__Try it__. Reproduce the lines below exactly, starting at the one containing "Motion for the" and stopping at the final line.

===== Information provided

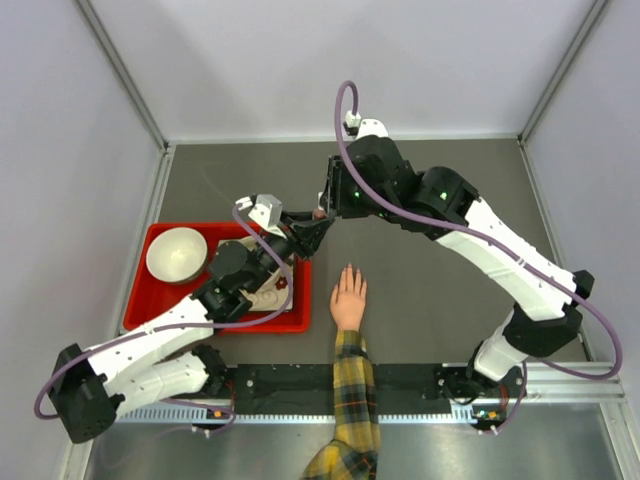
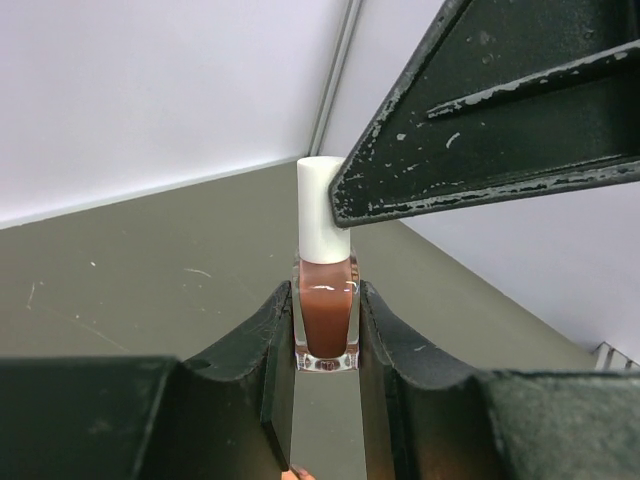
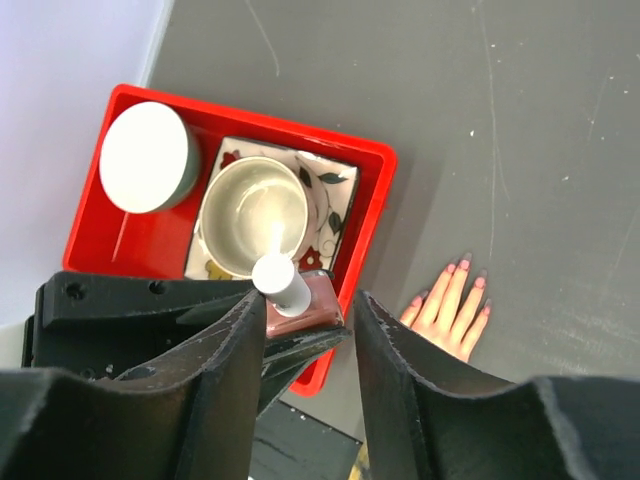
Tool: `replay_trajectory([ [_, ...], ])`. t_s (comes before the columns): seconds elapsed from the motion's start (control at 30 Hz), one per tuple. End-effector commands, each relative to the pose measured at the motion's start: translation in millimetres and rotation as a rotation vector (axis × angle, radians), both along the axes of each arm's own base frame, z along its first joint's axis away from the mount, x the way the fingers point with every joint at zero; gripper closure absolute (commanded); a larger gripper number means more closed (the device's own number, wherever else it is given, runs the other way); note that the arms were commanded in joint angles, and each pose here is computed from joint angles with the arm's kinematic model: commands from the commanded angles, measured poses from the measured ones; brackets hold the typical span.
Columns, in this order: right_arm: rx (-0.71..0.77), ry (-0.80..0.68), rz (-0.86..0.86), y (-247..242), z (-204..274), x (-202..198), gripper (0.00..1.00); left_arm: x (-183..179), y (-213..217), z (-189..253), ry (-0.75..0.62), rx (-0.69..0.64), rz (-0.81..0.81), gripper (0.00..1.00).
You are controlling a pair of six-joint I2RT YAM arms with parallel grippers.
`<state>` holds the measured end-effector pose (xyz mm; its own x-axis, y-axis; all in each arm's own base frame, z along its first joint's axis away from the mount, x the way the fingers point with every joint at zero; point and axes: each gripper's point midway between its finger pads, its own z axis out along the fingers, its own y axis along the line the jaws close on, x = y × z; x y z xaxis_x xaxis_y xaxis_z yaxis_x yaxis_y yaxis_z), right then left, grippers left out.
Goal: Paint the nails
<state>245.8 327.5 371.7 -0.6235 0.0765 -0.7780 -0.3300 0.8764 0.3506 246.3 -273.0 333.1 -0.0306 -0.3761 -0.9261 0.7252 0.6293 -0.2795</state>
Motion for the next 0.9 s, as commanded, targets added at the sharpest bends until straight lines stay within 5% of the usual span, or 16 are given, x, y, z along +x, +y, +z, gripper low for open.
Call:
replay_trajectory([
  [0.0, 0.025, -0.066, -0.033, 5.2, 18.3, 8.5, 0.61, 2.2, 4.3, 31.8, -0.074, -0.054, 0.029, 1.0],
  [0.17, 0.014, -0.07, -0.012, 13.6, 15.0, 8.6, 0.71, 5.3, 4.0, 30.1, -0.07, -0.045, 0.041, 1.0],
  [0.67, -0.025, -0.076, 0.011, 22.8, 6.2, 13.4, 0.75, 8.0, 5.0, 30.6, -0.06, -0.041, 0.055, 1.0],
  [0.87, -0.028, -0.09, 0.052, 21.0, 9.7, 8.8, 1.0, 7.4, 4.0, 29.3, -0.009, -0.065, 0.042, 1.0],
])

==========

__Response__.
Motion for the next 0.9 s, as commanded, targets added at the sharpest bends until straight lines stay within 5% of the usual span, or 16 are given, x, y, z along +x, +y, +z, gripper low for open.
Call:
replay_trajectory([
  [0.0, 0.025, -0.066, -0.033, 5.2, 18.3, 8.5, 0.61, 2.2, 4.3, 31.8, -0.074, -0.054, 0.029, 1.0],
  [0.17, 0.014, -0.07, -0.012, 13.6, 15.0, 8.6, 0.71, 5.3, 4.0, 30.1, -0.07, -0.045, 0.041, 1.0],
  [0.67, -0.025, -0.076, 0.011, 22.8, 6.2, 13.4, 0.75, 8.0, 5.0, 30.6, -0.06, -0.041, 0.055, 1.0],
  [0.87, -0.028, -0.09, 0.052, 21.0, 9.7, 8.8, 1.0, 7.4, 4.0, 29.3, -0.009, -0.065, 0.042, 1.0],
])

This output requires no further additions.